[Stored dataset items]
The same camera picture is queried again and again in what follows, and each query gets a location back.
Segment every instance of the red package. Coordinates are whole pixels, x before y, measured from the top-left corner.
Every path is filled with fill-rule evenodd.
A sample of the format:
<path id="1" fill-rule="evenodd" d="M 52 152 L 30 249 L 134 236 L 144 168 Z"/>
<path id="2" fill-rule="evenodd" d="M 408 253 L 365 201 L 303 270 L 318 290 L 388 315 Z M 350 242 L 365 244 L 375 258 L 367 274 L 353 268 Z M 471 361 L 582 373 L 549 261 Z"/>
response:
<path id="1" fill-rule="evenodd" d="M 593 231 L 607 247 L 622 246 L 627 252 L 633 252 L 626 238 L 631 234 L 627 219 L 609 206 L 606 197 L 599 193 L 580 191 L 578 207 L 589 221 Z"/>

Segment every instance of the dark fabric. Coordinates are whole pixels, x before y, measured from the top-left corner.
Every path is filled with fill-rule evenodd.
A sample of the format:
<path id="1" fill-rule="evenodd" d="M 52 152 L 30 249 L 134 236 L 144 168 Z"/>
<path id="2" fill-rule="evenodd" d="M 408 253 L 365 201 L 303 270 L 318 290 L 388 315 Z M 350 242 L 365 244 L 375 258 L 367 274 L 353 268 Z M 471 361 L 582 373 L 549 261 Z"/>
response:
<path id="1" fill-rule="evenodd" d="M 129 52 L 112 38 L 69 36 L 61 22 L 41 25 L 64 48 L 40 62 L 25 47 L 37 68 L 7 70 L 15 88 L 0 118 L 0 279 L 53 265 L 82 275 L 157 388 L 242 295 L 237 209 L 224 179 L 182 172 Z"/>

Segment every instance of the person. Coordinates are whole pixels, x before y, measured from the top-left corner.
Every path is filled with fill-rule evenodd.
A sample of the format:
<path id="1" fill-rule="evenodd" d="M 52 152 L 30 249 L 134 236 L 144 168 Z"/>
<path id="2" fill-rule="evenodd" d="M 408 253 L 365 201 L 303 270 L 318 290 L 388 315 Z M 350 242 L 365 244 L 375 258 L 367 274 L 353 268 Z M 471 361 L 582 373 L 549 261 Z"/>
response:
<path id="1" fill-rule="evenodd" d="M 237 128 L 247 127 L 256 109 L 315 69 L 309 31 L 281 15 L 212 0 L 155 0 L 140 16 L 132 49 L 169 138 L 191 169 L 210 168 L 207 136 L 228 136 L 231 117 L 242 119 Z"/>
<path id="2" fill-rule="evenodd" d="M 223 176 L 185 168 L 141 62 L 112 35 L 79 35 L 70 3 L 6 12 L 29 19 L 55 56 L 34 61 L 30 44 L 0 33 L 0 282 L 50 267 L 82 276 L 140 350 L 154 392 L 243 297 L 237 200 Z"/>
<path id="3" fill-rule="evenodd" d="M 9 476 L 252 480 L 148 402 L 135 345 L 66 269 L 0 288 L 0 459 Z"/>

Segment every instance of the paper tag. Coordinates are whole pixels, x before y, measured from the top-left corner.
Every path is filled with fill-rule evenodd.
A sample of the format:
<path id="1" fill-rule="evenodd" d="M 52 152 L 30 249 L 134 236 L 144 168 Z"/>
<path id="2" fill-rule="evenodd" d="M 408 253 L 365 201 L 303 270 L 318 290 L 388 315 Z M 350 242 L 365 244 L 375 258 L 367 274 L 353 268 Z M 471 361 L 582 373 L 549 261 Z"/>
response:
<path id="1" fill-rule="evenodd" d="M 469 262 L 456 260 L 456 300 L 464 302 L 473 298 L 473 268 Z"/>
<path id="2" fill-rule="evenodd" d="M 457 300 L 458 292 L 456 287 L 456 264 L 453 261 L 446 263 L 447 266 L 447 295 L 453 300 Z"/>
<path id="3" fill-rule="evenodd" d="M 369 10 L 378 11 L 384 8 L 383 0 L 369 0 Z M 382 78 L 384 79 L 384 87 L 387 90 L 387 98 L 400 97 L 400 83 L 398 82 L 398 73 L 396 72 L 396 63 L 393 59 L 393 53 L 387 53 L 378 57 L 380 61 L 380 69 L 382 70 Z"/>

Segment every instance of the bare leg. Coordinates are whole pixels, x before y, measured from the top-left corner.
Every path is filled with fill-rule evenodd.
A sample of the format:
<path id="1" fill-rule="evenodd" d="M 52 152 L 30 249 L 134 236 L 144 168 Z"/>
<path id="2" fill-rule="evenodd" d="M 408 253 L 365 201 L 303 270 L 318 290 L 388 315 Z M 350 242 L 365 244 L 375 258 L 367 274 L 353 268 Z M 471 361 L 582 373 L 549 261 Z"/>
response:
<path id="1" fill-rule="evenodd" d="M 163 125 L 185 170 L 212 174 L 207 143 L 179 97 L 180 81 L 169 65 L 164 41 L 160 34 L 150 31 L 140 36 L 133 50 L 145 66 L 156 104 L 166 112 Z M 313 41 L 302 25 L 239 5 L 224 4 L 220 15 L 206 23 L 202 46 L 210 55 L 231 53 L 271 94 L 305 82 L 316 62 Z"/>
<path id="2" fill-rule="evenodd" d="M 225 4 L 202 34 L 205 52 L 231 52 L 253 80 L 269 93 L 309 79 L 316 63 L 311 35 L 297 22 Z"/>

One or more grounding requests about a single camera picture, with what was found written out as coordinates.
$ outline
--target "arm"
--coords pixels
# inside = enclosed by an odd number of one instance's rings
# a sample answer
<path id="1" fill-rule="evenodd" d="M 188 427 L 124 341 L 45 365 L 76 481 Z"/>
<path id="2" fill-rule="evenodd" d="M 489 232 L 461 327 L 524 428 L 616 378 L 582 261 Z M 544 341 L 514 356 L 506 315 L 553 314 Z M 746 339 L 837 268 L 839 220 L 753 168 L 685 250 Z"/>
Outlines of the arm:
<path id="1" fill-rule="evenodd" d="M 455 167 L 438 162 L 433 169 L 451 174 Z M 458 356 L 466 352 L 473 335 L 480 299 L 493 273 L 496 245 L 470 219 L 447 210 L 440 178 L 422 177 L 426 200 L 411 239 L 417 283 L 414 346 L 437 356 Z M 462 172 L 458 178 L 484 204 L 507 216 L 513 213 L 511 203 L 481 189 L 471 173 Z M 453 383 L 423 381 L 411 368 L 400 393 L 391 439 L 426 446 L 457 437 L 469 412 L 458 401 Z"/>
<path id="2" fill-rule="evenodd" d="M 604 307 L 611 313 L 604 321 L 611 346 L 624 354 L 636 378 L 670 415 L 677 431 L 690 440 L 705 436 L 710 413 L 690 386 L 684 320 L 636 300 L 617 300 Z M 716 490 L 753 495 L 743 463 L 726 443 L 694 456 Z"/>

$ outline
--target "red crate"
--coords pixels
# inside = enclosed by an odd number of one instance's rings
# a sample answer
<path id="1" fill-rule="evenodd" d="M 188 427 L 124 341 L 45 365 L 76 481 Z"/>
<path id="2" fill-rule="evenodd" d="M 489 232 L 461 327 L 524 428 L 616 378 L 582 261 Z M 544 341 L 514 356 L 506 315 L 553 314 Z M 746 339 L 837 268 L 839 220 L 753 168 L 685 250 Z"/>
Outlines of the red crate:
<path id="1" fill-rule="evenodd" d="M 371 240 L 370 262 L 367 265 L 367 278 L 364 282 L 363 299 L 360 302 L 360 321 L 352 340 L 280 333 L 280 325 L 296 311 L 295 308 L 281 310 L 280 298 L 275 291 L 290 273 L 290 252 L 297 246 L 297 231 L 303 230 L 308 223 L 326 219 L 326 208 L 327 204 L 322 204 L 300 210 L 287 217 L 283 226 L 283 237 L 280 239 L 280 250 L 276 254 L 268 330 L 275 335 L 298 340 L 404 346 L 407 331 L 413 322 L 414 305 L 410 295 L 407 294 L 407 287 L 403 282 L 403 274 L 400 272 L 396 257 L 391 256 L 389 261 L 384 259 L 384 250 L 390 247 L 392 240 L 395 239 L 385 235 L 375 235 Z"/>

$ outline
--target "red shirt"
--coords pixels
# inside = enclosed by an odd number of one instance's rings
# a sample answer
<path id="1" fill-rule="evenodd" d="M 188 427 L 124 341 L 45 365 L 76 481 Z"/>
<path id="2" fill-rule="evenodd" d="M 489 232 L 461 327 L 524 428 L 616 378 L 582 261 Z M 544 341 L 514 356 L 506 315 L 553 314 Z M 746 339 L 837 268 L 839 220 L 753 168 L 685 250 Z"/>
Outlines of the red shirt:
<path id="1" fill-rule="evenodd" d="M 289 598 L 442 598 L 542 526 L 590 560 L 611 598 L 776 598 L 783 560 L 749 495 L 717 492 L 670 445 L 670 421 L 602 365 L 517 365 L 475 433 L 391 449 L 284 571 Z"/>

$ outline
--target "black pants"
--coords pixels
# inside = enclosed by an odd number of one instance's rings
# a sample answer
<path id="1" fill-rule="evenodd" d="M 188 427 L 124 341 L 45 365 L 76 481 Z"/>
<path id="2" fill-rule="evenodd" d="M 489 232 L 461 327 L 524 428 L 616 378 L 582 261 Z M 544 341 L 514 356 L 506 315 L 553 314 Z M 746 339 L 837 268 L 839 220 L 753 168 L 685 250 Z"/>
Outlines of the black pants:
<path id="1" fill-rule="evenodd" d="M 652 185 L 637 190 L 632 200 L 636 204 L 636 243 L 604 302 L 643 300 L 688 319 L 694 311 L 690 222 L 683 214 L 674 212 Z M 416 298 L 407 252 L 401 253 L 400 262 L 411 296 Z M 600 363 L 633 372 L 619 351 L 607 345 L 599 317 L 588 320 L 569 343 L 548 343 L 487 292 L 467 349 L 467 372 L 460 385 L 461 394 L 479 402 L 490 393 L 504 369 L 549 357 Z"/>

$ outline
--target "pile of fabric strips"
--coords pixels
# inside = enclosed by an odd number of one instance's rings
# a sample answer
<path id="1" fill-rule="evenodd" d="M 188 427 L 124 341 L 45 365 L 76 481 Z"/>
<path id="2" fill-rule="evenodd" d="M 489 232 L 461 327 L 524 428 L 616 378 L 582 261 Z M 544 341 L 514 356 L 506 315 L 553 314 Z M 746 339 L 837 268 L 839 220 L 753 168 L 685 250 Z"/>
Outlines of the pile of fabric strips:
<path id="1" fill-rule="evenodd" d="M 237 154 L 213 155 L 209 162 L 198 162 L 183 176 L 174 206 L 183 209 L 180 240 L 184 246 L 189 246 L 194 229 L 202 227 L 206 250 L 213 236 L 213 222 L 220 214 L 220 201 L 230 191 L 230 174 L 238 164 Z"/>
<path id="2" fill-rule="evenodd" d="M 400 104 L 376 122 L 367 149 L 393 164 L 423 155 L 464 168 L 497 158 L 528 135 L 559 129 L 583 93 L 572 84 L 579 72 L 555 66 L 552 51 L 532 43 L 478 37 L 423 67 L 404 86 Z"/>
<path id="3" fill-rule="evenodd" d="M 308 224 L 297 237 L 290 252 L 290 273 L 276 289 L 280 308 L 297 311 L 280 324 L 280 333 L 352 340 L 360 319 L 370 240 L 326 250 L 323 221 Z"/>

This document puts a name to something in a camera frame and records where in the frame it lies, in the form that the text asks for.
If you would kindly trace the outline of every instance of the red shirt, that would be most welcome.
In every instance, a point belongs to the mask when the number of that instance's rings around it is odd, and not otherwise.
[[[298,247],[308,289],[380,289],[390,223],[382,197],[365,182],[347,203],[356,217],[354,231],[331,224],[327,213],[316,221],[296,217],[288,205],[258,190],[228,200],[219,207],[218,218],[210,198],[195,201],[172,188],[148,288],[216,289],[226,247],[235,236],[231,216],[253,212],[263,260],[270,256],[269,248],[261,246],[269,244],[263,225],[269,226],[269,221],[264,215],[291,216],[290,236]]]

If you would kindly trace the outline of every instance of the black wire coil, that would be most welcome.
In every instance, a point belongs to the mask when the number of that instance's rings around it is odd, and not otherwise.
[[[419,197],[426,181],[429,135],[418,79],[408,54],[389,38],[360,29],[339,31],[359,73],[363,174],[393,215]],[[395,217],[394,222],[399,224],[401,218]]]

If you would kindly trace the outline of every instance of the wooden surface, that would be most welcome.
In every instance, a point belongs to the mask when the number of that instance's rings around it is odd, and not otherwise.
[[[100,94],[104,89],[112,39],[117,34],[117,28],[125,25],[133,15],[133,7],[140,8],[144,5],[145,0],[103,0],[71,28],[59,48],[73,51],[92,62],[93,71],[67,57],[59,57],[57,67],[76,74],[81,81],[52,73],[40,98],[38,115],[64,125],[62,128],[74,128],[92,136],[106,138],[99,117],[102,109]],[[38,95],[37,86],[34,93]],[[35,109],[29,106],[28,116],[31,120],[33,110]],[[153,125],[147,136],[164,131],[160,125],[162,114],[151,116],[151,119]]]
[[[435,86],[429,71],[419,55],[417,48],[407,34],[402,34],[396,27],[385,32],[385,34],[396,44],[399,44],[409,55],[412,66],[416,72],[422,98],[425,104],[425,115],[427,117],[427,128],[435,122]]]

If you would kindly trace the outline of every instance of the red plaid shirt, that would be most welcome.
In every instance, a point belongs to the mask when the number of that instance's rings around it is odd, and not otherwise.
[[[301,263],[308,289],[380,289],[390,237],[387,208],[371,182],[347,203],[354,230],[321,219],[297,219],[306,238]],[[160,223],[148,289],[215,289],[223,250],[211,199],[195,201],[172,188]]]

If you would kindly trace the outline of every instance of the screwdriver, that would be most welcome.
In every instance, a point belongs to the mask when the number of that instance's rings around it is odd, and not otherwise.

▸ **PROBLEM STATEMENT**
Word for word, restate only the lines from the one containing "plaid shirt, that would be most welcome." through the last line of the entries, with both ends kept.

▸ **RESPONSE AREA**
If you would kindly trace the outline of every instance of the red plaid shirt, that would be most welcome.
In every instance, a point belongs to the mask when the number of that instance's rings around it is odd, and not otherwise.
[[[301,263],[308,289],[380,289],[390,237],[387,208],[371,182],[347,203],[354,230],[321,219],[297,219],[306,238]],[[160,223],[148,289],[215,289],[223,250],[211,199],[195,201],[172,188]]]

If you would kindly trace the outline of every instance of the screwdriver, that would be most welcome.
In every instance, a point belongs to the mask when the number of that instance's rings around it is odd, and not otherwise.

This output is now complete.